Hellerwork combines deep massage with humanistic psychological techniques that emphasize love and reeducation to form a holistic process of addressing the impact of movement patterns on the body, mind and spirit. The theories that support this practice have come under heavy scrutiny in the past, as they have little basis in scientific fact thus far.

What Is Hellerwork Structural Integration?

Structural Integration is the name given to the therapeutic approach established in the 1970s by Dr. Ida Rolf, which is also known as Rolfing. Rolf believed the body’s energy field could benefit from gravitational alignment with the planet. When Joseph Heller adapted Rolf’s approach to create Hellerwork Structural Integration, he turned the focus away from gravity (though the concept is still included) and instead emphasized the importance of releasing tension from the fibrous material that covers and separates muscles within the body—the fascia. The deep massage portion of Heller’s method involves direct manipulation of the fascia.

Beyond targeting the fascia through deep massage, Hellerwork Structural Integration includes movement education and dialogue to promote self-awareness. Being aware of one’s physical sensations and perceptions is a necessary part of learning to move in a new way, according to this three-fold approach. Movement education is based on the holistic idea that the body, mind, and spirit move together and influence each other in a variety of ways.

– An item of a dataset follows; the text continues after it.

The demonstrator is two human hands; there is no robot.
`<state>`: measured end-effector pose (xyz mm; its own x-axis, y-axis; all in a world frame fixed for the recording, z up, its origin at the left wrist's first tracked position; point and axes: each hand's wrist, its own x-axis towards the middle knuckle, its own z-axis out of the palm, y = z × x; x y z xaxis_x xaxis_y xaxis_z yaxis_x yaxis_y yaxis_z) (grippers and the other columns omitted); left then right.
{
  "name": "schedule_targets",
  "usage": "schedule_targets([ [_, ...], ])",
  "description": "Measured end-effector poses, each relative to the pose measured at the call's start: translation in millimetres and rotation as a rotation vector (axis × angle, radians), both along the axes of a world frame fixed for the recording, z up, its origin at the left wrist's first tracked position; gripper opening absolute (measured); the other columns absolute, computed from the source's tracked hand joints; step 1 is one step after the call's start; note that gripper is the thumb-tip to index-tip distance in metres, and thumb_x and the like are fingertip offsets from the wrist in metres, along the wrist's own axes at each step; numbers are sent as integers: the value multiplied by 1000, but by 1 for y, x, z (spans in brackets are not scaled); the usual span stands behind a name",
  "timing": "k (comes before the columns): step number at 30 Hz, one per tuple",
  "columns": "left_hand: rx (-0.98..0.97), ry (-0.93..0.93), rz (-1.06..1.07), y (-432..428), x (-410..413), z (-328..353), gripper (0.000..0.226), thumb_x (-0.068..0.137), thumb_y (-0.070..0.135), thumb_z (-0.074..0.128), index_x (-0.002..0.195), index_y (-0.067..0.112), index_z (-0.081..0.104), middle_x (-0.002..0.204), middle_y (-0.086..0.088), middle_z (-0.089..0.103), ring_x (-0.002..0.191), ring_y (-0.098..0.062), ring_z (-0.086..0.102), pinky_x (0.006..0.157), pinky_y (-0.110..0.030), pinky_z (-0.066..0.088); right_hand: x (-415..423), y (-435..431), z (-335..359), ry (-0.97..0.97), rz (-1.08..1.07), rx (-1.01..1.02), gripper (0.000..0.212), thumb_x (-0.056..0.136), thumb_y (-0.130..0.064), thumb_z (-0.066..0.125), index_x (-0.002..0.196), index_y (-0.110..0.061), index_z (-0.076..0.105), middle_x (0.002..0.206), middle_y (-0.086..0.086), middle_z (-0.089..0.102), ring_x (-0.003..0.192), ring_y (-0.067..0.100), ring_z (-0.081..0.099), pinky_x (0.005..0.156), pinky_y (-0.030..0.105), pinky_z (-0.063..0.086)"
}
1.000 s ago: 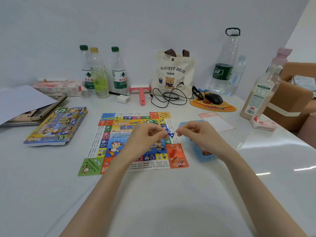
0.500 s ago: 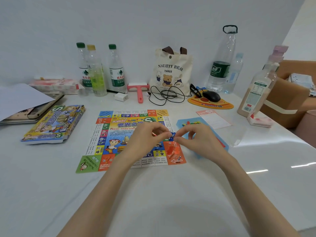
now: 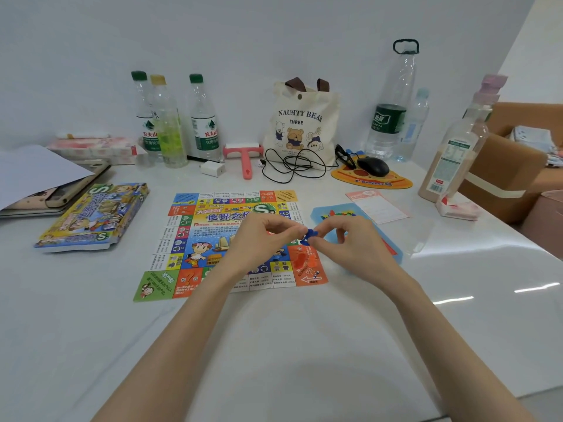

What Happens in a Hellerwork Session?

Hellerwork Structural Integration sessions are similar to Rolfing sessions in that they both involve deep, vigorous, and often painful massaging of the muscles and connective tissues. The person receiving the massage remains engaged and actively participates by doing things like rolling or exerting pressure against the practitioner. Participants traditionally remove all clothes aside from undergarments in order to achieve the deepest level of massage.

The techniques developed by Heller expand on Rolf’s approach by adding components of talk therapy and movement education. Dialogue established throughout the session emphasizes inspiration, unconditional love and nurturing emotions. An awareness of one’s physical movements and related sensations is established during talk therapy through principles of somatic psychology, and movement education—how to stand, how to walk, and so on—is provided in-session through direct instructions

Benefits of Hellerwork Structural Integration

Scientific evidence in support of this approach is still limited, though the massage and talk therapy (process dialogue, as it is referred to in the Hellerwork approach) components have both been extensively proven to decrease symptoms of depression and anxiety and reduce physical tension.

Though more scientific evidence is necessary to provide evidence-based support for the approach, anecdotal support implies that for many, this approach to massage therapy can have deep and profound positive effects on emotional health as well as one’s physical well-being and spirituality.

Hellerwork Structural Integration Precautions

The most serious concern related to Heller’s techniques comes from the use of deep tissue massage. Pain is commonly reported with this type of massage, and the treatment carries with it a risk of dislodging clots, spreading infection, and/or worsening a number of other existing health problems. However, there is also evidence that deep tissue massage is a safe and effective means of relieving muscle tension, reducing long-term pain, speeding up injury recoveries, and improving circulation in people who do not have any of these complicating conditions. It is recommended that anyone interested in attending a Hellerwork session first seek the approval of their primary care practitioner.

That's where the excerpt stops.